** SUPPLIED INFORMATION **
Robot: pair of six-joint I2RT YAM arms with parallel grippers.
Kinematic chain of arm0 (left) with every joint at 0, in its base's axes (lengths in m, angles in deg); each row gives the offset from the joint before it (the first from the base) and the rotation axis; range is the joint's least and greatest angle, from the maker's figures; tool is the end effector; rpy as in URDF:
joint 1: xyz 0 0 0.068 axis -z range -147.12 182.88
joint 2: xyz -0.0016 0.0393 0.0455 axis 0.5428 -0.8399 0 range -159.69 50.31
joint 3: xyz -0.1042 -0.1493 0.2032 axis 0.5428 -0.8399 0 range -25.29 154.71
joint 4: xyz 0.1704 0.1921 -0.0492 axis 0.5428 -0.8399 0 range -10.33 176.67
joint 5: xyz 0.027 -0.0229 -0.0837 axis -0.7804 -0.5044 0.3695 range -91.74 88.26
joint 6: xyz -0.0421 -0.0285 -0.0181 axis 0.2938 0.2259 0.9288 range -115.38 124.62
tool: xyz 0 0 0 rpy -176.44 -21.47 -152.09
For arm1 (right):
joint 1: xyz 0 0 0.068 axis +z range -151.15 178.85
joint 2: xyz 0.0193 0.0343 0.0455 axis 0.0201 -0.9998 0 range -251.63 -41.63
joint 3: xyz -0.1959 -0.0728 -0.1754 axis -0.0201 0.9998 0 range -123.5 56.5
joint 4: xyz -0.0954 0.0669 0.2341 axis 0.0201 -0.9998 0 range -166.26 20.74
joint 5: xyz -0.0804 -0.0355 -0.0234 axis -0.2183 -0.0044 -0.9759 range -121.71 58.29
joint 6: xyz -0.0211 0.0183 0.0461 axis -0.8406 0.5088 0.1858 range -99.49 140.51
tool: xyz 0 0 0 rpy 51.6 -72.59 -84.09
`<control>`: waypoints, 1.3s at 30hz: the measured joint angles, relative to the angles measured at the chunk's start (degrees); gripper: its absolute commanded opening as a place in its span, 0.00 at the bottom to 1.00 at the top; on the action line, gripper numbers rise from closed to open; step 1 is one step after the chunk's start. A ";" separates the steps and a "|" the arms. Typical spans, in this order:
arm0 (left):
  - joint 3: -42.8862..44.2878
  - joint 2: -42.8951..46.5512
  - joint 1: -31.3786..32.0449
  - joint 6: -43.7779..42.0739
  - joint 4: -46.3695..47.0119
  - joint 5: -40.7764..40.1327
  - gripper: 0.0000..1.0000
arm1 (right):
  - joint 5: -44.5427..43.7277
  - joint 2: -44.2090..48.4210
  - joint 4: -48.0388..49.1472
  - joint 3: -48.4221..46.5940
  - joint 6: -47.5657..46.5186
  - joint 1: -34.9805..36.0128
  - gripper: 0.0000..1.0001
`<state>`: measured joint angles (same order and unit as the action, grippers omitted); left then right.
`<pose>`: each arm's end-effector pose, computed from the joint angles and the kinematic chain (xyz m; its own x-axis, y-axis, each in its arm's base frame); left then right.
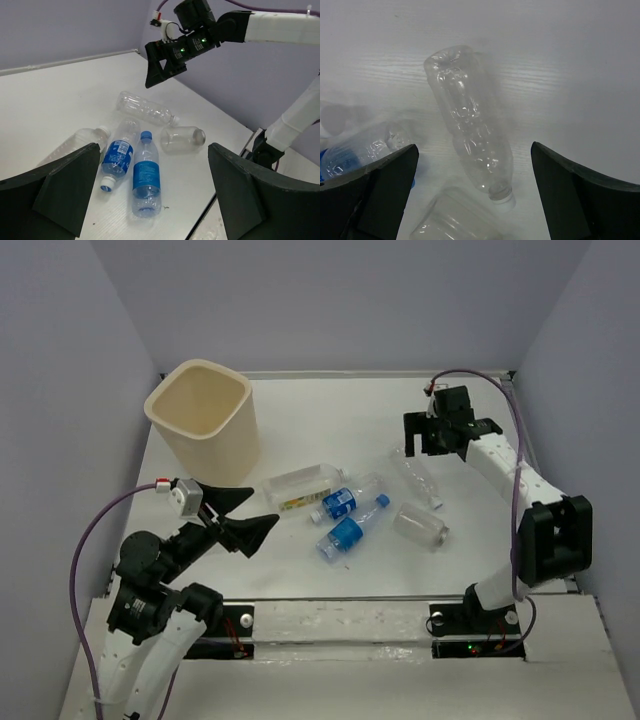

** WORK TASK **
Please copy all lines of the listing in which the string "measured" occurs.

** ANSWER TO THE PROBLEM **
`<control>`: waypoints, 1.3s at 30hz: the measured joint angles, relative to the angles measured at the chunk's start (degrees); gripper: its absolute commanded opening as a place in its span, 0.00 at the bottom to 1.00 at the top; on the action line, gripper numbers rise from closed to open; step 1 is one step after the chunk's start. A ";" separates the steps and a "|" the arms. Typical spans, in this order:
`<state>`: measured joint angles (same order and unit as the action, grippers omitted); left then right.

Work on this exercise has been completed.